Angel N. Pascual Jr. died intestate on January 2, 1999 leaving as heirs his
siblings, namely: petitioner Amelia P. Arellano who is represented by her daughters
Agnes P. Arellano (Agnes) and Nona P. Arellano, and respondents Francisco Pascual
and Miguel N. Pascual. In a petition for “Judicial Settlement of Intestate Estate and Issuance of Letters of Administration” filed by respondents on April 28, 2000, respondents alleged, inter alia, that a parcel of land (the donated property) located in Teresa Village, Makati, which was, by Deed of Donation, transferred by the decedent to petitioner the validity of which donation respondents assailed, “may be considered as an advance legitime” of petitioner. Respecting the donated property, now covered in the name of petitioner by Transfer Certificate of Title No. 181889 of the Register of Deeds of Makati, which respondents assailed but which they, in any event, posited that it “may be considered as an advance legitime” to petitioner, the trial court, acting as probate court, held that it was precluded from determining the validity of the donation.

ISSUE: WON the property is subject of collation.

NO. The purposes of collation are to secure equality among the compulsory heirs
in so far as is possible, and to determine the free portion, after finding the legitime, so
that inofficious donations may be reduced. Collation takes place when there are
compulsory heirs, one of its purposes being to determine the legitime and the free
portion. If there is no compulsory heir, there is no legitime to be safeguarded.
The records do not show that the decedent left any primary, secondary, or concurring
compulsory heirs.
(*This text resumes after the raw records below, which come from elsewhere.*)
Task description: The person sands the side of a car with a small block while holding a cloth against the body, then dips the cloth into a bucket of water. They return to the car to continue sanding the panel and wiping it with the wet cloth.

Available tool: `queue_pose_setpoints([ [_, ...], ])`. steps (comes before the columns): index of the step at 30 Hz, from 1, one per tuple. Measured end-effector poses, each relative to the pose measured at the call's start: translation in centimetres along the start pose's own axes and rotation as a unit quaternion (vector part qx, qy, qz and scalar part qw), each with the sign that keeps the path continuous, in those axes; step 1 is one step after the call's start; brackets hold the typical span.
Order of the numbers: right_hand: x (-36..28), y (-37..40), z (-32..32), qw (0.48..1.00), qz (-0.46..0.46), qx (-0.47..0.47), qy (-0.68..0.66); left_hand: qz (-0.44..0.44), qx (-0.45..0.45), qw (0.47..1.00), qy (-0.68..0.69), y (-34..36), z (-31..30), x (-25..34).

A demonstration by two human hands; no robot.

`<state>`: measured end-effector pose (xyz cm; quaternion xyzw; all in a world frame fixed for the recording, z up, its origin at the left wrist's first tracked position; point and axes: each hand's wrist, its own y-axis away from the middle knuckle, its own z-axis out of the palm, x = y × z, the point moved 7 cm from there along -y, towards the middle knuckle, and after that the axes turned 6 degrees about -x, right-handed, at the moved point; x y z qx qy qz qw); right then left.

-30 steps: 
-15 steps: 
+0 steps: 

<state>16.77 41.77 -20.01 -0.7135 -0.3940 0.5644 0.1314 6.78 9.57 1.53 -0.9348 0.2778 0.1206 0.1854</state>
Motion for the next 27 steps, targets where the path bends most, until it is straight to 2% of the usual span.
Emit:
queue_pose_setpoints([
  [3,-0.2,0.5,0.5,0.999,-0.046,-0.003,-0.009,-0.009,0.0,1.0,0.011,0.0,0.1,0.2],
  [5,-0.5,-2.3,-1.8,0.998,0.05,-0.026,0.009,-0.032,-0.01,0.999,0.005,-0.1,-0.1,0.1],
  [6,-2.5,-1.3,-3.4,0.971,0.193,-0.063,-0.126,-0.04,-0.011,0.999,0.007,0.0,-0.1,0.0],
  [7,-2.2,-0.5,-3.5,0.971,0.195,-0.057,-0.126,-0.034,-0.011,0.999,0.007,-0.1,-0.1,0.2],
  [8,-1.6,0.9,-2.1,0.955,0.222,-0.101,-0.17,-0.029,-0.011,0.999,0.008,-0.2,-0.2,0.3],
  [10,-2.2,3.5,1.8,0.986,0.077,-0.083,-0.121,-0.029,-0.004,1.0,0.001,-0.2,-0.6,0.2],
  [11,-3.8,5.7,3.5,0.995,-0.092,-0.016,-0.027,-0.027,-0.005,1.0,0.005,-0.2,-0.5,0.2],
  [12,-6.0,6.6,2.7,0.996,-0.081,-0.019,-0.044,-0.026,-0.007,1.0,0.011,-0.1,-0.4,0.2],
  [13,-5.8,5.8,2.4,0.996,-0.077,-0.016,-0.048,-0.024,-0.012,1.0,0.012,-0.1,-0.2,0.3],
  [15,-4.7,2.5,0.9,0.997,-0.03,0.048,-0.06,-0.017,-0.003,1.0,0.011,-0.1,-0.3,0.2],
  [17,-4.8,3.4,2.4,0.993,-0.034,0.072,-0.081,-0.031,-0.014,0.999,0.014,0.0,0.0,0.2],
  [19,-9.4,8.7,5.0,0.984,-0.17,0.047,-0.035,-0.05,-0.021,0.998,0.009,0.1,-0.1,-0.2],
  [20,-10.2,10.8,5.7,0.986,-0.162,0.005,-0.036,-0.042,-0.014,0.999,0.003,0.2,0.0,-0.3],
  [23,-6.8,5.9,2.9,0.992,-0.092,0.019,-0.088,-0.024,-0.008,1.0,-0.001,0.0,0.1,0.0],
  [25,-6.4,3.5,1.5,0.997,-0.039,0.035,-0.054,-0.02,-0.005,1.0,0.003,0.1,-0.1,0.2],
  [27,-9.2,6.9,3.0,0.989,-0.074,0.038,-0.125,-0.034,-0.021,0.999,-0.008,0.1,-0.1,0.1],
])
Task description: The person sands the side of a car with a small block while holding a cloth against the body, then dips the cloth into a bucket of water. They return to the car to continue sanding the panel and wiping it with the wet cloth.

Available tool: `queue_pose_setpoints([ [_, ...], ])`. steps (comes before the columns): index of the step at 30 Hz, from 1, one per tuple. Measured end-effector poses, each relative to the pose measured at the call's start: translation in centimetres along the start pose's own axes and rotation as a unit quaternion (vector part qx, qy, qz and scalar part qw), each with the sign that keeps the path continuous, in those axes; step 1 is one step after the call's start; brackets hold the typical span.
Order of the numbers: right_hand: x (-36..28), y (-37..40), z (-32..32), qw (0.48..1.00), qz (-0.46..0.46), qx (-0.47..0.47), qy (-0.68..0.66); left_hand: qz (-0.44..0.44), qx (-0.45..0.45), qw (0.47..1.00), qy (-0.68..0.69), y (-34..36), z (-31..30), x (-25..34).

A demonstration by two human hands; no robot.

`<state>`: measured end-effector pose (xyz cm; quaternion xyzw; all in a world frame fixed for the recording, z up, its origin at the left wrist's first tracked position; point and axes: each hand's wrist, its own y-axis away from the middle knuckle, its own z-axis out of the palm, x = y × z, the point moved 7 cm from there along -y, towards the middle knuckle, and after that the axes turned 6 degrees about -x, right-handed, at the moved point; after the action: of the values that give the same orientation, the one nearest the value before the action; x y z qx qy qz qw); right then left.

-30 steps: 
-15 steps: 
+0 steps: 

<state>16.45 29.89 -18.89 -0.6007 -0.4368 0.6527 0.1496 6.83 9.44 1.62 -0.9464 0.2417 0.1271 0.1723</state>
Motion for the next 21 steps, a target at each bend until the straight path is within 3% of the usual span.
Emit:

He was only survived by his siblings, who are his collateral relatives
and, therefore, are not entitled to any legitime – that part of the testator’s property which he cannot dispose of because the law has reserved it for compulsory heirs.The decedent not having left any compulsory heir who is entitled to any legitime, he was at liberty to donate all his properties, even if nothing was left for his siblings-collateral relatives to inherit. His donation to petitioner, assuming that it was valid, is deemed as donation made to a “stranger,” chargeable against the free portion of the estate. There being no compulsory heir, however, the donated property is not subject to collation.